On 28 August 2014 00:41, Paulo Tomé <paulo.jorge.t...@gmail.com> wrote:

> rebasing is not an option for any branch that is published, and is very
>> ride to your downstream developers. if git-dpm requires that model of
>> software development, one would have to consider it unsuitable for non
>> trivial package development. I certainly hope that is not the case.
>>
>> I second that.
>
> See this mail from Linus Torvals mostly related with Git Rebase -
> http://www.mail-archive.com/dri-devel@lists.sourceforge.net/msg39091.html


I completely missed these emails before, sorry. My time and ability to
reply is somewhat limited.

I think you really need to understand what dpm is doing.

Also git rebase is a very general purpose tool, with different purposes.

What Linus is talking about is using rebasing as a tool to recreate past
history in order to "clean it up" in some way. This is confusing to
everything else who is using that branch, because suddenly their work is
based on a non-existant not-supported branch.

However, with git-dpm, no branch is ever destroyed. Every branch is always
merged into the Debian branch. The Debian branch itself always heads in a
single forward direction and this branch is never rebased. Furthermore,
because this is a pseudo-standard, everything can expect this is what will
happen.

See http://git-dpm.alioth.debian.org/ for details.

I think this is different from gbp-pq, and maybe the concerns for rebasing
are valid for gbp-pq - if you push the branches directory.

In another email by Manoj Srivastava:

>         That is really a matter of displaying history. The diagram
displays Git history, not the patches; when B21 is committed, > there is no
patch representing B12, however, that commit is still in <top>/.git/objects
since it is a parent of the Node D3. This > is relevant when I am trying to
trying to bisect and understand history. git-debcherry has fewer commits
being carried around, > which makes it easier on my aging brain.

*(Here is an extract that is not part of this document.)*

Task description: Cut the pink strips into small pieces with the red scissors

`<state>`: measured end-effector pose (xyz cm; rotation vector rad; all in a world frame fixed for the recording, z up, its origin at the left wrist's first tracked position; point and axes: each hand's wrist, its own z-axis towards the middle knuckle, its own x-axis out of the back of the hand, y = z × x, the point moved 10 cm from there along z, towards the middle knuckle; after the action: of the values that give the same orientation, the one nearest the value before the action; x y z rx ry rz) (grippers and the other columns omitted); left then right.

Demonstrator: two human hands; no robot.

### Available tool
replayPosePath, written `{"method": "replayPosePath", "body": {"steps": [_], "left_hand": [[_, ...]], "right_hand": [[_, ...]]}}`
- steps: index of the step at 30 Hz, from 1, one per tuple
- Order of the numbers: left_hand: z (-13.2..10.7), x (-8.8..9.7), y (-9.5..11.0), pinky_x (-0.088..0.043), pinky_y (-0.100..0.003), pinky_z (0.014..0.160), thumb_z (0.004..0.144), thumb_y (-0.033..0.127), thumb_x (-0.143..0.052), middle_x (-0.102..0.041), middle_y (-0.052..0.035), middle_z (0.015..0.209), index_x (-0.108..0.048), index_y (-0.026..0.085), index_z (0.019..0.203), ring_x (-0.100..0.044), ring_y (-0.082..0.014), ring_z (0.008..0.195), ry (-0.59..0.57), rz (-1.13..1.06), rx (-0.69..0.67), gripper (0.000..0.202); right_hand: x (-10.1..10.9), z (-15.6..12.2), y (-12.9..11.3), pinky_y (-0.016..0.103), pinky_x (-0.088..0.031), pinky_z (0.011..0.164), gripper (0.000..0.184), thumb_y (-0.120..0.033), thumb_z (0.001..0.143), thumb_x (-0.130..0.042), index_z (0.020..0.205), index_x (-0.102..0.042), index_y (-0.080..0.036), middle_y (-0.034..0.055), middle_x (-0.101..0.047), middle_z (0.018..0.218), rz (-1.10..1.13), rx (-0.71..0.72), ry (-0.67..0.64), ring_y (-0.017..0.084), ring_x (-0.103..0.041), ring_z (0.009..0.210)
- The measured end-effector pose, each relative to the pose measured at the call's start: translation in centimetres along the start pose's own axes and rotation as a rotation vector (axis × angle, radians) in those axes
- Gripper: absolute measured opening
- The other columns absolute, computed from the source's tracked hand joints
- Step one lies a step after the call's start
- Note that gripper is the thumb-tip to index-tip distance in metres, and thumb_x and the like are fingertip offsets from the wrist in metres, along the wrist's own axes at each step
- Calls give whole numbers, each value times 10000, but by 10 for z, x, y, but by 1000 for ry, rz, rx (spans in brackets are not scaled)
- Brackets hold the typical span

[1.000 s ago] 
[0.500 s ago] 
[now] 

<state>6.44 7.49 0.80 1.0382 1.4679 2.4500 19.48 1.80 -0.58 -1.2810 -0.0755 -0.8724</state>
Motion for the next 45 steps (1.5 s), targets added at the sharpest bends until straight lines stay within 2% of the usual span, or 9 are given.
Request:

Sorry, I think you have this wrong. (also nitpick: B12 is a parent of D5,
not D3).

When you commit B21, you have to replace B12 in the git history (e.g. git
commit --amend). Otherwise, when the patches are exported, you will get
both B12 and B21 appearing as separate patches debian/patches in D6. dpm
has no way of knowing that B12 and B21 are part of the same patch and
should be merged.

Maybe your point that debcherry is better still stands - it appears to work
better with your concept of "feature branches", however I find it hard to
use your document to compare the two when it contains errors like this.